La mise en page est belle et aérée et, là aussi, fidèle à l'originale. La typographie, avec le choix du caractère Garamond, est élégante :
Cette édition
s’accompagne d’un court texte de présentation et d’une notice
biographique sur Jacques d’Adelswärd-Fersen, par Carlos Sanrune, qui
doit bien être le premier (et peut-être unique) texte de présentation de
l’auteur en espagnol (hormis la notice Wikipedia). Notons que Carlos
Sanrune est aussi le traducteur du texte et, par ailleurs, un romancier.

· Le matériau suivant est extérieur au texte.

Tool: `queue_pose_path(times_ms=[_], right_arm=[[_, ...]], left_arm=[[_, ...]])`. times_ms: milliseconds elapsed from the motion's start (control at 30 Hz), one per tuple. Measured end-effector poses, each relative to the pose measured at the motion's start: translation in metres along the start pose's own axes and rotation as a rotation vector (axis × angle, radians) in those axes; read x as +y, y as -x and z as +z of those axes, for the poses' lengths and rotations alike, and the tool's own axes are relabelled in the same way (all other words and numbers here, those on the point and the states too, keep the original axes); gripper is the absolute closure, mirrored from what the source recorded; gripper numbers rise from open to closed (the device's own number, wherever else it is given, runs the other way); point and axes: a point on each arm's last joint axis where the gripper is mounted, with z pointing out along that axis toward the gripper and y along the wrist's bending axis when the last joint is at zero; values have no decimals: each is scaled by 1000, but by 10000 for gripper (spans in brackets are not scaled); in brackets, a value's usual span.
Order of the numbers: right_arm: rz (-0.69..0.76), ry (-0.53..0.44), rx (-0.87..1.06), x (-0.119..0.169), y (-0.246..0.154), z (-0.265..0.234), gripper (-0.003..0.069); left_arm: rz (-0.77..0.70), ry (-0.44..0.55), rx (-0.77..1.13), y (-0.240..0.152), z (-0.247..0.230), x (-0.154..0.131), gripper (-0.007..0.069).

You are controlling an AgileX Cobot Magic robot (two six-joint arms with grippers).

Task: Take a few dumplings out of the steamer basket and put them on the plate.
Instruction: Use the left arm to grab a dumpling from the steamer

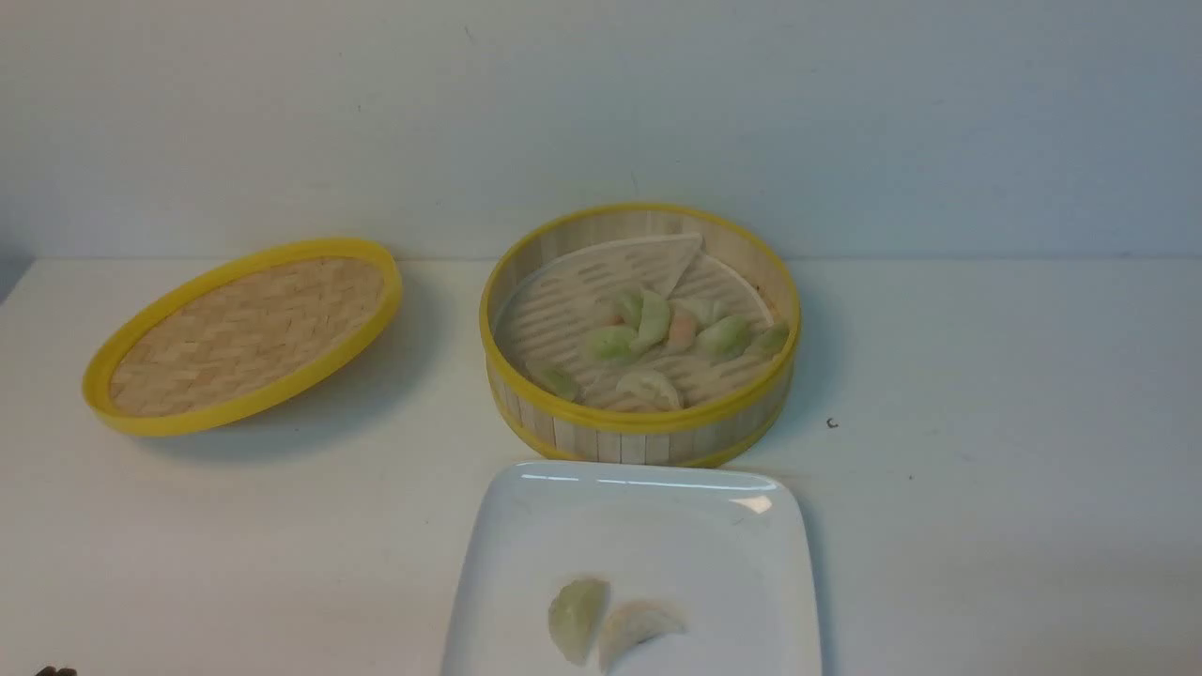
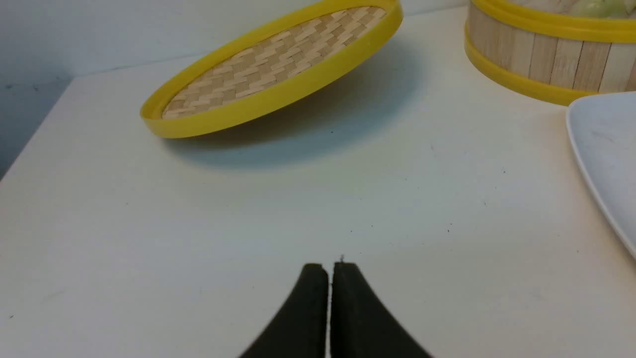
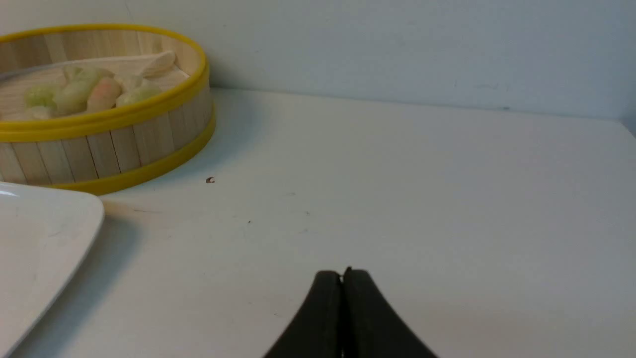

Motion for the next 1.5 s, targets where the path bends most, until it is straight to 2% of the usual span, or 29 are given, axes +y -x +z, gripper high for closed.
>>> queue_pose_path(times_ms=[1367, 1500], right_arm=[[0, 0, 0, 0, 0, 0, 673], [0, 0, 0, 0, 0, 0, 673]], left_arm=[[19, 9, -15, 1, 0, 1, 631], [-67, 1, -105, 9, 0, 0, 631]])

Je termine par deux petites notes.
La
première est une note personnelle. Dans le cadre de ma vie
professionnelle, j’ai passé trois ans en Espagne, à Madrid, au début des
années 1990. J’en ai gardé un profond attachement à ce pays, aux
Espagnols et plus généralement à tout ce qui touche à l’Espagne.
La
deuxième note est une petite critique que je rejette à la fin pour ne
pas ternir les éloges mérités de cette édition. Le soin matériel apporté
à cet ouvrage doit parler par lui-même. Il ne me paraît pas nécessaire
de dénigrer dès la première page la réédition par les Éditions
GayKitschCamp en la qualifiant de « edición bastante pobre ».
Un second message sera consacré à l’édition du Narkiss de Jean Lorrain qui a paru en décembre 2020.